Sono reduce da un intervento di protesi di rivestimento d’anca. Dopo circa 13 giorni tornato a casa, avendo problemi di vista ho scoperto di avere la glicemia a 320 con picchi massimi di 550, ricoverato in ospedale mi è stato diagnosticato, diabete mellito di tipo 1. Sono stato dimesso con terapia insulinica Novorapid 3 volte al dì, e Lantus 1 volta al dì. Scusate dimenticavo io non ho familiarità per quanto riguarda la malattia, almeno fino ai bis nonni, e sono stato donatore AVIS, fino al mese di gennaio 2008.
Le mie analisi sono tutte negative compresi gli ANTI gad, infatti ho tolto completamente la Novorapid, sto facendo solamente la Lantus 15 unità ed ho ripreso la mia normale attività sportiva (ciclismo).
I miei valori glicemici si sono abbassati vertiginosamente, nelle ultime due settimane non hanno superato mai i 119, a digiuno sto da 74 a 88.
Le mie domande sono:
è possibile che tutto questo si sia scatenato per l’intervento?
cosa è successo? (perchè fino ad ora nessuno mi ha saputo dire il motivo di tutto questo)
mi consiglia di proseguire con la terapia insulinica?
oppure sono nella fase così detta luna di miele?
Secondo voi io ho sicuramente il diabete di tipo 1?Risponde il dr. Andrea Scaramuzza, diabetologo pediatra:
Nella tua email poni diversi quesiti di non facile risposta. Un intervento chirurgico può essere di per sè un evento “stressante” che slatentizza una situazione patologica come il diabete mellito. L’iperglicemia potrebbe essere legata esclusivamente allo stress dell’intervento oppure essere l’inizio di una situazione che andrà cronicizzandosi. Un’altra possibilità è legata ad eventuali farmaci che tu abbia dovuto assumere in concomitanza dell’intervento o nel periodo successivo (ad esempio, il cortisone è un farmaco che causa un aumento della glicemia). Non conoscendo a fondo il tuo caso ovviamente le mie sono esclusivamente delle ipotesi.

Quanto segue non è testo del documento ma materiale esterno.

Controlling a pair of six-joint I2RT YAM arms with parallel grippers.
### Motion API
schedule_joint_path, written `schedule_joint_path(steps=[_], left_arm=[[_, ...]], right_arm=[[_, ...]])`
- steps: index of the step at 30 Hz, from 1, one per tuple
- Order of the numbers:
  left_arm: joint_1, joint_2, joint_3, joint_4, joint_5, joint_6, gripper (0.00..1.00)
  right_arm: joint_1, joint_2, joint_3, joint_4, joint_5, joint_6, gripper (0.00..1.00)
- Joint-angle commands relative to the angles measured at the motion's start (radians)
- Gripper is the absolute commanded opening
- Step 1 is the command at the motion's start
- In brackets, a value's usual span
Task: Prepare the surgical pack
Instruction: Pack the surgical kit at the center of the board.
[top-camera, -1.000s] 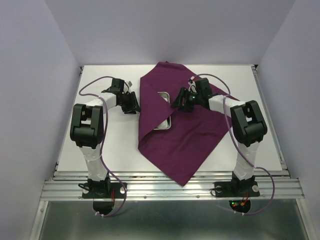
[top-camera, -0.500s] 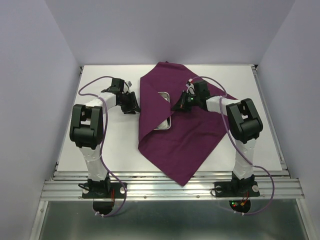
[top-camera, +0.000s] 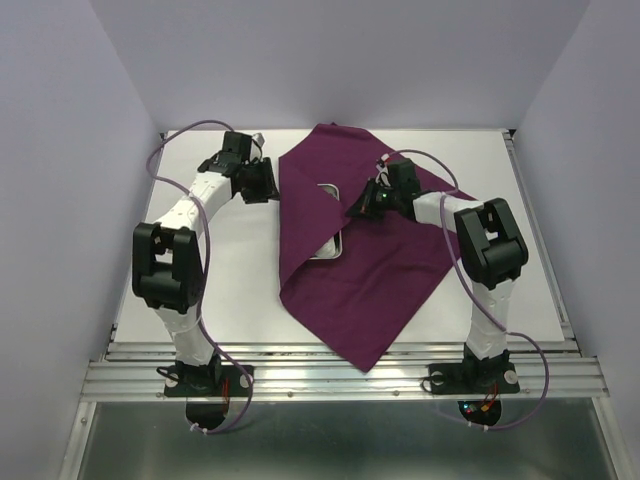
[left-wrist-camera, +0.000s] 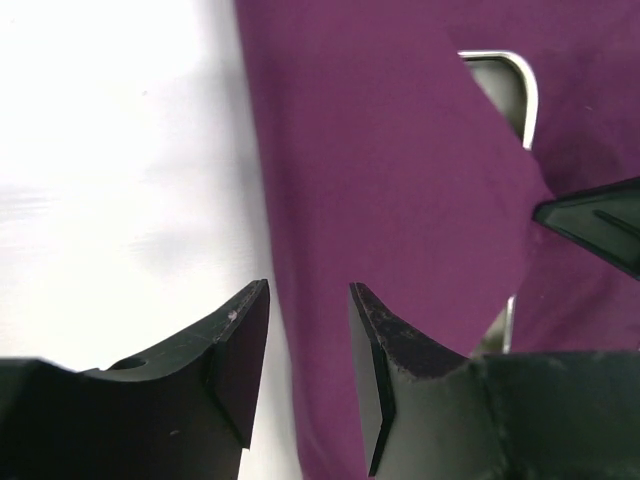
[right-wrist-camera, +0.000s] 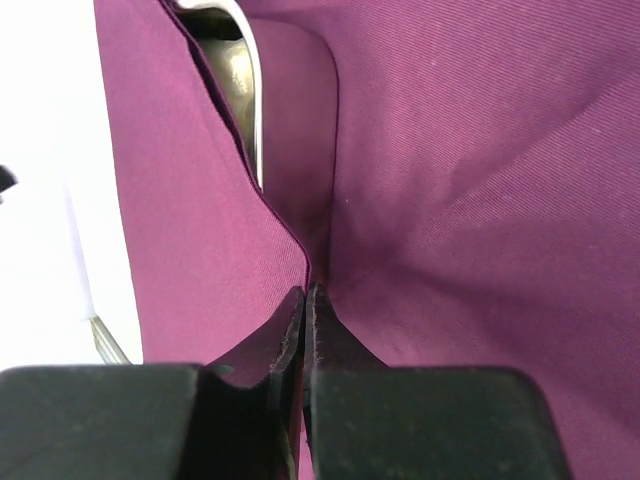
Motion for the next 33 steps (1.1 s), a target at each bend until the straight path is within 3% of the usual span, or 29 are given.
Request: schedule_joint_path(steps=[1,13,33], left_arm=[[-0.059,-0.044,0.079,-0.053,-0.009,0.026,0.49],[-0.270,0.087,0.186,-0.048,0.013,0.009,0.47],[-0.363,0.265,0.338,-0.061,-0.015,-0.026,0.44]], right_arm=[[0.008,-0.059,-0.031,0.046,0.068,-0.009,0.01],[0.008,-0.047,-0.071,0.047,0.105,-0.027,0.01],[0.008,-0.047,-0.088,0.061,0.114,-0.041,0.01]])
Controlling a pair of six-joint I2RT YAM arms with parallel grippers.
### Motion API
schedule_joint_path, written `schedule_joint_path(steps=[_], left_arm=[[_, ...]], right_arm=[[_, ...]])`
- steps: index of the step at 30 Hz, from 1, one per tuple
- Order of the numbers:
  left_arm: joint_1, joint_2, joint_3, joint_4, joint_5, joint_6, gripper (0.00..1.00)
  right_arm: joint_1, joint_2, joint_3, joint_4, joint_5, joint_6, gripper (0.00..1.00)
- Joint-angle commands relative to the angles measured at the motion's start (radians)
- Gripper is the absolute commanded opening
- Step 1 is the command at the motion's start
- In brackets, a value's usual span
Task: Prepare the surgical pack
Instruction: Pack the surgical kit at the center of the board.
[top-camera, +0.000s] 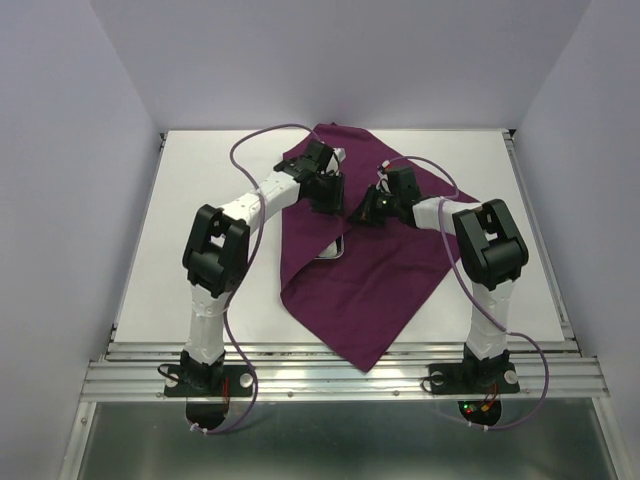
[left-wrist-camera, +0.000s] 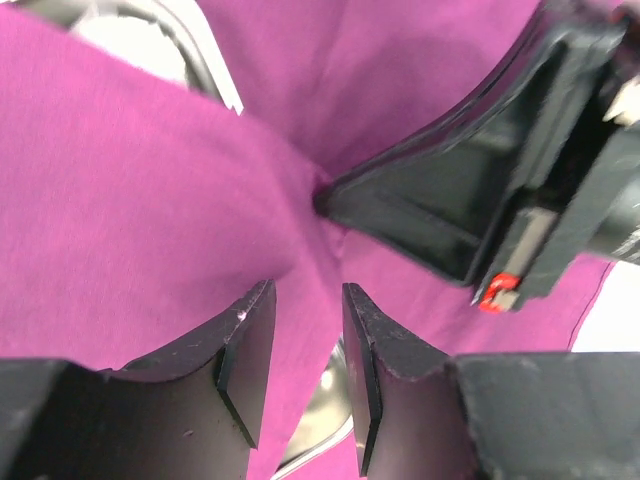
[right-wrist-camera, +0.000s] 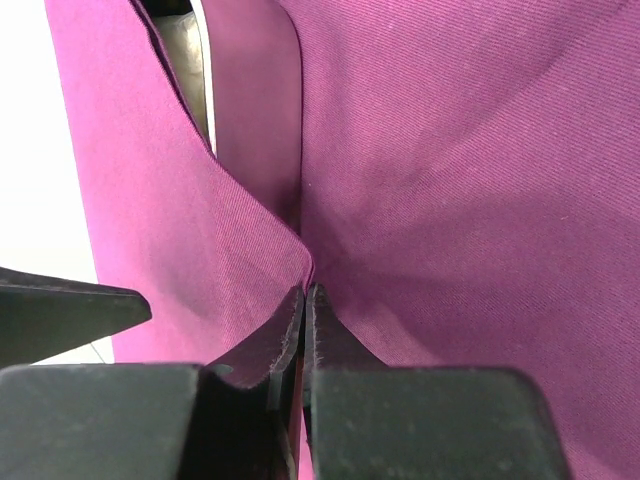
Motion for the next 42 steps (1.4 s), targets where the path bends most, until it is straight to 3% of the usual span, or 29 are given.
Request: schedule_joint_path(steps=[1,9,16,20,28,29,34,42], left_arm=[[-0.018,0.022,0.086,-0.022,-0.039,0.002,0.44],[-0.078,0.103,0.204,-0.111,-0.241,0.025,0.44],[-0.079,0.091,0.183,-0.104,-0.309,0.010,0.43],[-0.079,0.004,0.139,-0.081,-0.313,-0.001,0.42],[-0.078,-0.361,-0.222,0.019,-0.361,-0.021,0.38],[-0.078,-0.392,-0.265,0.025,-0.365,-0.028,0.35],[-0.071,-0.594,-0.556,0.046,-0.336,-0.123,0.00],[-0.071,-0.716,-0.840,0.123,-0.264,-0.251,0.00]], right_arm=[[0.001,-0.038,-0.020,0.024,0.029,-0.029,0.01],[0.001,-0.038,-0.022,0.026,0.023,-0.035,0.01],[0.001,-0.030,-0.025,0.027,0.021,-0.037,0.01],[0.001,-0.018,-0.022,0.027,0.020,-0.034,0.01],[0.001,-0.004,-0.011,0.034,0.001,-0.039,0.01],[0.001,-0.002,-0.014,0.035,-0.002,-0.039,0.01],[0.001,-0.002,-0.017,0.040,-0.006,-0.042,0.01],[0.001,0.005,-0.007,0.040,-0.009,-0.046,0.01]])
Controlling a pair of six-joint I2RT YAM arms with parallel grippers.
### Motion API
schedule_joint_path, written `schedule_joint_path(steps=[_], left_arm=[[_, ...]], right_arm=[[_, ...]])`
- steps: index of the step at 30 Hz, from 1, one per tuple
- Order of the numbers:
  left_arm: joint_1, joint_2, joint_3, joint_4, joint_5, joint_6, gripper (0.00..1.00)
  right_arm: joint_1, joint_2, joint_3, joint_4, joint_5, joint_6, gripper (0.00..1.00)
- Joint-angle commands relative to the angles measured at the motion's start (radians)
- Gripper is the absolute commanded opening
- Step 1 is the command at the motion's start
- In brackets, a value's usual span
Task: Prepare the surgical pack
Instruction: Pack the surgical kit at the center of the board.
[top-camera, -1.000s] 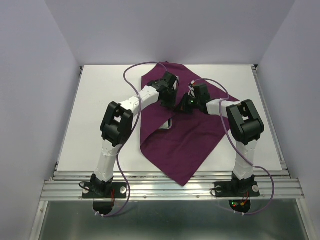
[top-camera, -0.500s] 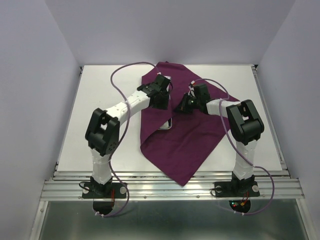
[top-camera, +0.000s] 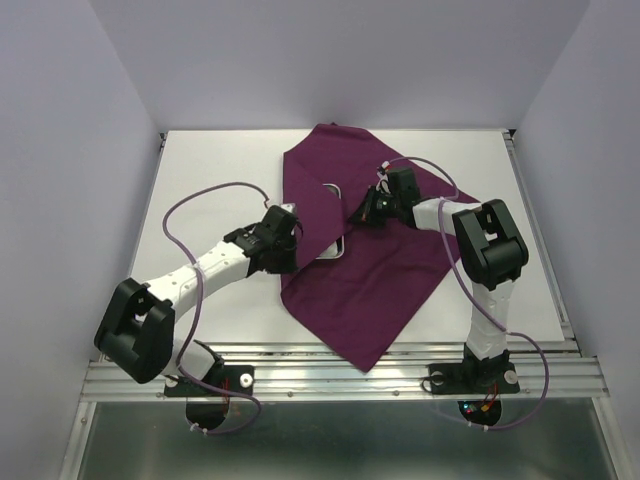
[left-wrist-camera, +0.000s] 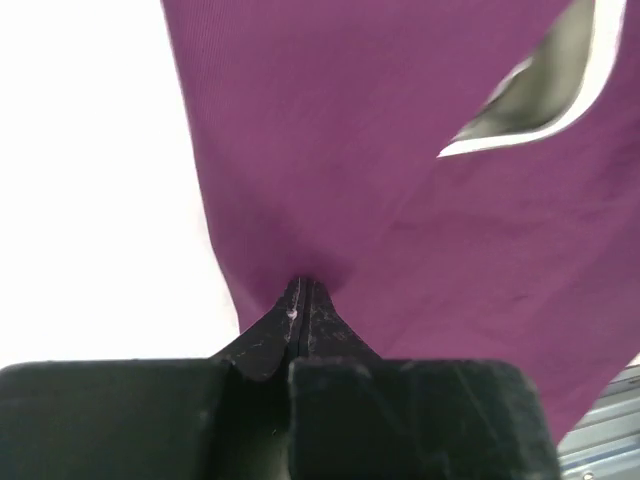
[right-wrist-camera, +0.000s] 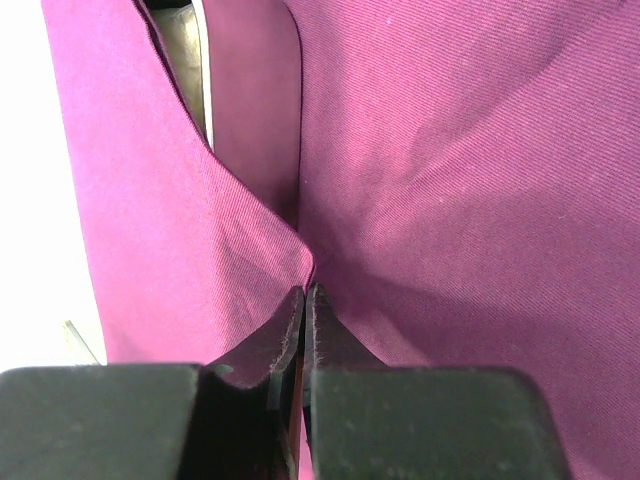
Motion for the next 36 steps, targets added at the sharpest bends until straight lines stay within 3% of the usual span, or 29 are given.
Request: schedule_joint_path(steps=[1,6,12,17,26,36], left_arm=[[0.003,-0.019,-0.094,0.081,0.030,-0.084,0.00],[0.005,0.038,-0.167,0.134,-0.016,-0.158,0.00],[0.005,0.094,-0.238,0.253,0.026,-0.172,0.00],[0.003,0.167,-0.211,0.225,0.069,-0.153,0.00],[0.003,-0.132,-0.220,-0.004,-0.075,-0.244,0.00],[0.005,-0.099,-0.223,0.030,-0.088,-0.231,0.00]], right_arm=[[0.001,0.006,0.007,0.025,0.009,-0.032,0.01],[0.001,0.005,0.007,0.025,0.011,-0.030,0.01],[0.001,-0.003,0.000,0.025,0.012,-0.035,0.01],[0.001,-0.003,-0.003,0.026,0.009,-0.032,0.01],[0.001,-0.018,-0.012,0.025,0.009,-0.038,0.01],[0.001,-0.018,-0.011,0.025,0.006,-0.035,0.01]])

Per quanto poi alla domanda: il mio è un diabete tipo 1?, il fatto che gli anticorpi (a patto che siano stati ricercati tutti quanti e non solo gli anti-GAD) siano negativi deporrebbe per un diabete non di tipo 1. Il fatto di non avere familiarità per la malattia non è di per sè un fattore protettivo, in quanto circa l’80-85% dei nuovi casi di diabete tipo 1 sono sporadici (quindi non hanno alcun familiare affetto).
Forse l’ipotesi più realistica è quella che tu sia nella fase di luna di miele. Il mio consiglio è quello di affrontare la situazione con il tuo diabetologo, e programmare con lui una serie di accertamenti che possano essere dirimenti (ad esempio, ripetere gli autoanticorpi, eseguire un OGTT per valutare la tolleranza glicidica, eseguire il dosaggio del C-peptide sia a digiuno che dopo stimolo per valutare la riserva pancreatica di insulina).